Like any other price, wages are dictated by the laws of supply and demand. We call them “laws for a reason.” You can ignore them. You can try to wish them away. But they will always remain in operation. You can’t disregard supply and demand any more than you can disregard gravity. You can claim gravity doesn’t work in your given situation all you want. You’re still going to splat on the ground if you jump out of a 10th story window.

As Giambruno explains, minimum wage laws are price controls.

In this case, a control on the price of labor. And price controls always create destructive distortions in the market. Here, that means unnecessary unemployment and artificially high prices passed on to consumers. Even the Congressional Budget Office admits that 500,000 jobs would be lost if the US government raised the federal minimum wage from $7.25 to $10.10.”

Giambruno illustrates this point by making a comparison that pretty easy to wrap your head around. Imagine if the government set the minimum price for an aluminum can at $5. In that scenario, Coca-Cola would have to charge over $5 for a can of Coke. Would you shell out more than five bucks for a can of Coke?

Me neither.

In this scenario, we’d end up with a glut of Coke cans sitting on store shelves.

In this scenario, the problem isn’t that people don’t want Coke. They do. The problem is the artificially high price of aluminum cans… which leads to the artificially high price of Coke… that just sits on shelves, gathering dust, until eventually, Coca-Cola drastically cuts back production because of lack of demand.”

In all likelihood, Coca-Cola would just switch to exclusively using glass or plastic containers.
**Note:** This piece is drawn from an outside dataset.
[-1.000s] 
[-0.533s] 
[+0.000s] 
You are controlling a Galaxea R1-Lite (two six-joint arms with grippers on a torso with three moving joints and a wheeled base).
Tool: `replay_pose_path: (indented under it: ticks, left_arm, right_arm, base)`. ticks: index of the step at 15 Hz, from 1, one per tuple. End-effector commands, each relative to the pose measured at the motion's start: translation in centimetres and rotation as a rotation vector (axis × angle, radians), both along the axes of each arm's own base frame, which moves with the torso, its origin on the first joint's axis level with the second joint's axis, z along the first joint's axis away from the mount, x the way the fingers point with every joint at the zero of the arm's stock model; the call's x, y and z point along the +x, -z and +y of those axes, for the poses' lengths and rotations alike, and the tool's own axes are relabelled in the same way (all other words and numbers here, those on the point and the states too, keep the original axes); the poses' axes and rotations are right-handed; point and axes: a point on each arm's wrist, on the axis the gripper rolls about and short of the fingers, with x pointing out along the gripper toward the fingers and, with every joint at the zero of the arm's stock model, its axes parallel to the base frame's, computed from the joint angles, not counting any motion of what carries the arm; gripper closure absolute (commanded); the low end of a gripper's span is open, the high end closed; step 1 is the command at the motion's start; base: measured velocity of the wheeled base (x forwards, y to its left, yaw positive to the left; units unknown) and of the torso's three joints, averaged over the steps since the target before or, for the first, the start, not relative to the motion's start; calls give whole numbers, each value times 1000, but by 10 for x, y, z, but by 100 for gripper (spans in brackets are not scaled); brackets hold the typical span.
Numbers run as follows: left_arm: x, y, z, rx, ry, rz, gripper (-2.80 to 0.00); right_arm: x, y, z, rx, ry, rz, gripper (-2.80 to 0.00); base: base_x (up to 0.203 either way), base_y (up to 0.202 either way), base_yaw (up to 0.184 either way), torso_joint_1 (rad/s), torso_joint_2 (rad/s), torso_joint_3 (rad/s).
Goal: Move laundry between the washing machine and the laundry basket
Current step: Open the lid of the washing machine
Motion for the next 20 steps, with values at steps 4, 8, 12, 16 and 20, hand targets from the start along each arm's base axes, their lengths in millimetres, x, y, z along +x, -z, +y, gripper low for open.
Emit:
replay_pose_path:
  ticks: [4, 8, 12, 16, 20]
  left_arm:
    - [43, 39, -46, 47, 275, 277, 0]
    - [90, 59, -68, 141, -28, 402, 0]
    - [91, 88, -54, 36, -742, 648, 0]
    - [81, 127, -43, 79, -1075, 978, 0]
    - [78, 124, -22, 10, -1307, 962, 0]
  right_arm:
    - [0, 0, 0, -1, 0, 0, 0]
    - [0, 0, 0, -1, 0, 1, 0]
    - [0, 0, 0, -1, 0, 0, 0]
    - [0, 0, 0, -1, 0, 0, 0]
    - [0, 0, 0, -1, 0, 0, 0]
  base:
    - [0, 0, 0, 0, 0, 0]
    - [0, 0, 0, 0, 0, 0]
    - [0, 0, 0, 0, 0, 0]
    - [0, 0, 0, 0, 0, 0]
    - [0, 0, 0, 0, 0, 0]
The $5 minimum can price that was supposed to help the can companies would actually hurt them over the long-term.

Now, just substitute aluminum cans for labor and you have the exact same scenario.

A similar dynamic plays out when the government mandates the price of labor. But instead of Coke cans, potential employees sit on the shelves while employers eliminate jobs they otherwise wouldn’t, and are forced to pass on higher prices to consumers when they otherwise wouldn’t. The plain truth is, not every job generates $15 an hour worth of output. And some workers would much rather accept jobs that pay less than $15 than have no job at all.”

Minimum wage advocates seek to solve a legitimate problem facing American workers: their dollars buy less and less every year. But simply mandating employers fork over more dollars is a little like putting a band-aid on an amputation. It doesn’t do anything to address the underlying problem. We don’t have a wage problem. We have a money problem.

Federal Reserve and government monetary policies continue to devalue our money. The average wage rate has gone up 2.7% in the last year. Meanwhile, the Consumer Price Index (CPI) has increased by 2.9% during the same period. The CPI almost certainly understates the cost of living, but even if you take that number at face value, Americans are losing ground. Inflation is civilization’s death spiral. You aren’t going to fix the problem with wage laws.